____ TASK INPUTS

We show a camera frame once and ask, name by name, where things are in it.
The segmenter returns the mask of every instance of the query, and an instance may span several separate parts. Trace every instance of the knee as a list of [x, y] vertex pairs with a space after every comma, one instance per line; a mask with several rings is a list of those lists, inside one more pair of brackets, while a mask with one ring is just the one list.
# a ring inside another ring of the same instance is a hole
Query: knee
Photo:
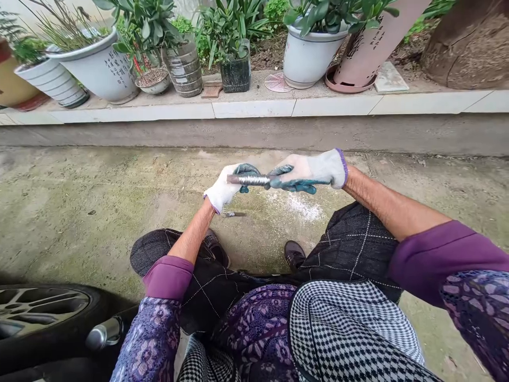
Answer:
[[130, 262], [133, 270], [145, 276], [152, 265], [170, 250], [170, 242], [164, 229], [144, 234], [135, 241], [131, 250]]

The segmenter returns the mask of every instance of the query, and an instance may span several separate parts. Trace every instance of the hand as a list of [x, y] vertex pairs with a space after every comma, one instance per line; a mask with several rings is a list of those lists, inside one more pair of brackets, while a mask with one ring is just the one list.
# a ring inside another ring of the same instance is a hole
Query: hand
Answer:
[[286, 191], [305, 191], [315, 194], [316, 184], [330, 184], [340, 189], [346, 183], [348, 169], [340, 149], [326, 151], [315, 157], [292, 154], [276, 166], [269, 175], [277, 176], [265, 189], [282, 188]]
[[216, 183], [203, 193], [203, 198], [208, 197], [212, 207], [216, 210], [217, 214], [221, 214], [223, 206], [232, 201], [233, 196], [240, 191], [241, 194], [249, 192], [247, 186], [234, 185], [226, 182], [227, 175], [260, 175], [260, 171], [255, 166], [248, 163], [237, 163], [226, 166], [219, 174]]

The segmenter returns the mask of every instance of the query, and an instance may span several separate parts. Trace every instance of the white tile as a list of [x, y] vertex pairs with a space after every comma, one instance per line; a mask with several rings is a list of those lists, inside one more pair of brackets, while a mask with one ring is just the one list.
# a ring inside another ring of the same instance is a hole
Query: white tile
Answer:
[[61, 110], [50, 111], [49, 113], [62, 123], [88, 123], [100, 122], [96, 113], [100, 110]]
[[509, 112], [509, 90], [494, 90], [465, 112]]
[[213, 102], [216, 118], [291, 117], [295, 100]]
[[62, 122], [48, 111], [27, 111], [9, 114], [18, 125], [61, 125]]
[[376, 114], [458, 114], [485, 97], [487, 91], [458, 91], [421, 94], [387, 94], [374, 107]]
[[183, 105], [134, 106], [96, 110], [76, 110], [72, 114], [65, 111], [53, 112], [64, 123], [84, 122], [126, 122], [161, 119], [213, 119], [214, 111], [210, 103], [188, 103]]
[[292, 117], [368, 115], [383, 95], [298, 99]]
[[385, 61], [376, 75], [375, 89], [378, 93], [410, 89], [390, 61]]
[[16, 121], [14, 121], [9, 115], [7, 114], [0, 114], [0, 125], [2, 126], [12, 126], [12, 125], [19, 125]]

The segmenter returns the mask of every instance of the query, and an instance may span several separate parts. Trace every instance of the tree trunk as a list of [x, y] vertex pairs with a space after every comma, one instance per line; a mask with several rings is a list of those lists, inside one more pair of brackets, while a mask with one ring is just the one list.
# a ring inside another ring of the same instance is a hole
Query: tree trunk
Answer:
[[448, 88], [509, 88], [509, 0], [458, 0], [420, 63]]

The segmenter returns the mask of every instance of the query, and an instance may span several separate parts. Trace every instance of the checkered fabric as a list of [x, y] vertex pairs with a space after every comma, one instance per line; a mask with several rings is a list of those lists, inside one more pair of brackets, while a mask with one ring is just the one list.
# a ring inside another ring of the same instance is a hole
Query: checkered fabric
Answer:
[[214, 346], [205, 346], [196, 334], [189, 337], [186, 356], [180, 368], [178, 382], [240, 381], [233, 359]]
[[[139, 238], [130, 258], [135, 272], [144, 276], [180, 235], [179, 231], [159, 229]], [[357, 202], [334, 213], [315, 249], [293, 274], [277, 277], [240, 274], [223, 267], [202, 244], [182, 304], [182, 330], [188, 334], [211, 332], [242, 296], [270, 283], [298, 287], [317, 279], [370, 280], [389, 300], [398, 303], [402, 290], [387, 278], [389, 261], [397, 245], [381, 221]]]
[[301, 381], [440, 380], [403, 312], [369, 281], [302, 285], [288, 324]]

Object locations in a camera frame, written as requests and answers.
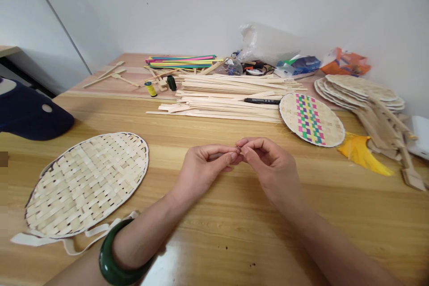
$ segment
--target forearm
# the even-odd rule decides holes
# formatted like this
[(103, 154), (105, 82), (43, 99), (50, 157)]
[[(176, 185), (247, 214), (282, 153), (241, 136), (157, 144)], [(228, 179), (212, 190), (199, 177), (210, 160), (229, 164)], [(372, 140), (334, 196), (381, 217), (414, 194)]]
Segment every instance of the forearm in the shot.
[(284, 213), (331, 285), (403, 285), (308, 205)]
[(115, 261), (123, 269), (143, 266), (191, 206), (192, 202), (166, 194), (118, 233), (113, 243)]
[[(191, 206), (192, 202), (177, 200), (170, 193), (151, 205), (116, 235), (113, 243), (115, 262), (127, 270), (143, 266)], [(47, 285), (108, 286), (98, 267), (100, 246), (94, 246)]]

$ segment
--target white ribbon
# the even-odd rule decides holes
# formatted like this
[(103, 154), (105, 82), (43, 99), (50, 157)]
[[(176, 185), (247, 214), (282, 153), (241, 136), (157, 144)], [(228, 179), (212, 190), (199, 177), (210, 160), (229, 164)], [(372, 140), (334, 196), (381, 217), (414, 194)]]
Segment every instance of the white ribbon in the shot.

________

PROBLEM REQUIREMENTS =
Give the records back exactly. Leave the pictures out.

RESULT OF THIS TASK =
We show a camera frame once and ask, name by name, where things are in it.
The segmenter returns the mask of every instance of the query, and an instance may span several separate parts. Trace every instance of the knee as a list of [x, y] vertex pairs with a space after every comma, one instance per line; a mask with several rings is a list of those lists, inside one more pair of brackets, while a mask with one ring is just the one list.
# a ring inside another ring of the same instance is a hole
Query: knee
Photo:
Answer:
[[130, 262], [133, 270], [145, 276], [152, 265], [170, 250], [170, 242], [164, 229], [144, 234], [135, 241], [131, 250]]

The segmenter returns the mask of every instance of the query, and an instance may span several separate parts. Trace every instance of the hand as a list of [x, y] vertex pairs with a space after every comma, one instance per line; a mask with several rings is a list of those lists, inside one more pair of brackets, while a mask with one ring is just the one list.
# a ring inside another ring of the same instance is a hole
Query: hand
Answer:
[[286, 191], [305, 191], [315, 194], [316, 184], [330, 184], [340, 189], [346, 183], [348, 169], [340, 149], [326, 151], [315, 157], [292, 154], [276, 166], [269, 175], [277, 176], [265, 189], [282, 188]]
[[216, 183], [203, 193], [203, 198], [208, 197], [212, 207], [216, 210], [217, 214], [221, 214], [223, 206], [232, 201], [233, 196], [240, 191], [241, 194], [249, 192], [247, 186], [234, 185], [226, 182], [227, 175], [260, 175], [260, 171], [255, 166], [248, 163], [237, 163], [226, 166], [219, 174]]

The segmenter returns the mask of every instance of the query, and an instance may span several separate parts. Trace every instance of the white tile as a list of [x, y] vertex pairs with a space after every comma, one instance per line; a mask with several rings is a list of those lists, inside one more pair of brackets, while a mask with one ring is just the one list.
# a ring inside another ring of the same instance is a hole
Query: white tile
Answer:
[[61, 110], [50, 111], [49, 113], [62, 123], [88, 123], [100, 122], [96, 113], [100, 110]]
[[509, 112], [509, 90], [494, 90], [465, 112]]
[[213, 102], [216, 118], [291, 117], [295, 100]]
[[62, 122], [48, 111], [27, 111], [9, 114], [18, 125], [61, 125]]
[[376, 114], [458, 114], [485, 97], [487, 91], [458, 91], [421, 94], [387, 94], [374, 107]]
[[183, 105], [134, 106], [96, 110], [76, 110], [72, 114], [65, 111], [53, 112], [64, 123], [84, 122], [126, 122], [161, 119], [213, 119], [214, 111], [210, 103], [188, 103]]
[[292, 117], [368, 115], [383, 95], [298, 99]]
[[385, 61], [376, 75], [375, 89], [378, 93], [410, 89], [390, 61]]
[[16, 121], [14, 121], [9, 115], [7, 114], [0, 114], [0, 125], [2, 126], [12, 126], [12, 125], [19, 125]]

The segmenter returns the mask of every instance of the query, and an instance may span several separate parts. Trace every instance of the tree trunk as a list of [x, y] vertex pairs with a space after every comma, one instance per line; a mask with several rings is a list of those lists, inside one more pair of brackets, while a mask with one ring is just the one list.
# a ring inside another ring of the same instance is a hole
Query: tree trunk
Answer:
[[448, 88], [509, 88], [509, 0], [458, 0], [420, 63]]

The segmenter returns the mask of every instance of the query, and an instance may span several separate parts. Trace every instance of the checkered fabric as a list of [x, y] vertex pairs with a space after every comma, one instance per line; a mask with several rings is a list of those lists, inside one more pair of brackets, while a mask with one ring is just the one list.
# a ring inside another ring of the same instance is a hole
Query: checkered fabric
Answer:
[[214, 346], [205, 346], [196, 334], [189, 337], [186, 356], [180, 368], [178, 382], [240, 381], [233, 359]]
[[[139, 238], [130, 258], [135, 272], [144, 276], [180, 235], [179, 231], [159, 229]], [[357, 202], [334, 213], [315, 249], [293, 274], [277, 277], [240, 274], [223, 267], [202, 244], [182, 304], [182, 330], [188, 334], [211, 332], [242, 296], [270, 283], [298, 287], [317, 279], [370, 280], [389, 300], [398, 303], [402, 290], [387, 278], [389, 261], [397, 245], [381, 221]]]
[[301, 381], [440, 380], [403, 312], [369, 281], [302, 285], [288, 324]]

Object locations in a camera frame, written as requests and answers.
$ segment
--target forearm
# the even-odd rule decides holes
# formatted like this
[(103, 154), (105, 82), (43, 99), (50, 157)]
[[(176, 185), (247, 214), (282, 153), (241, 136), (157, 144)], [(228, 179), (212, 190), (199, 177), (210, 160), (229, 164)], [(372, 140), (334, 196), (381, 217), (414, 194)]]
Segment every instance of the forearm in the shot.
[(284, 213), (331, 285), (403, 285), (308, 205)]
[(115, 261), (123, 269), (143, 266), (191, 206), (192, 202), (166, 194), (118, 233), (113, 243)]
[[(191, 206), (192, 202), (177, 200), (170, 193), (151, 205), (116, 235), (113, 243), (115, 262), (127, 270), (143, 266)], [(47, 285), (108, 286), (98, 267), (100, 246), (94, 246)]]

$ segment
--target white ribbon
# the even-odd rule decides holes
# formatted like this
[(103, 154), (105, 82), (43, 99), (50, 157)]
[[(176, 185), (247, 214), (282, 153), (241, 136), (157, 144)], [(228, 179), (212, 190), (199, 177), (210, 160), (229, 164)], [(372, 140), (334, 196), (381, 217), (414, 194)]]
Segment every instance of the white ribbon in the shot.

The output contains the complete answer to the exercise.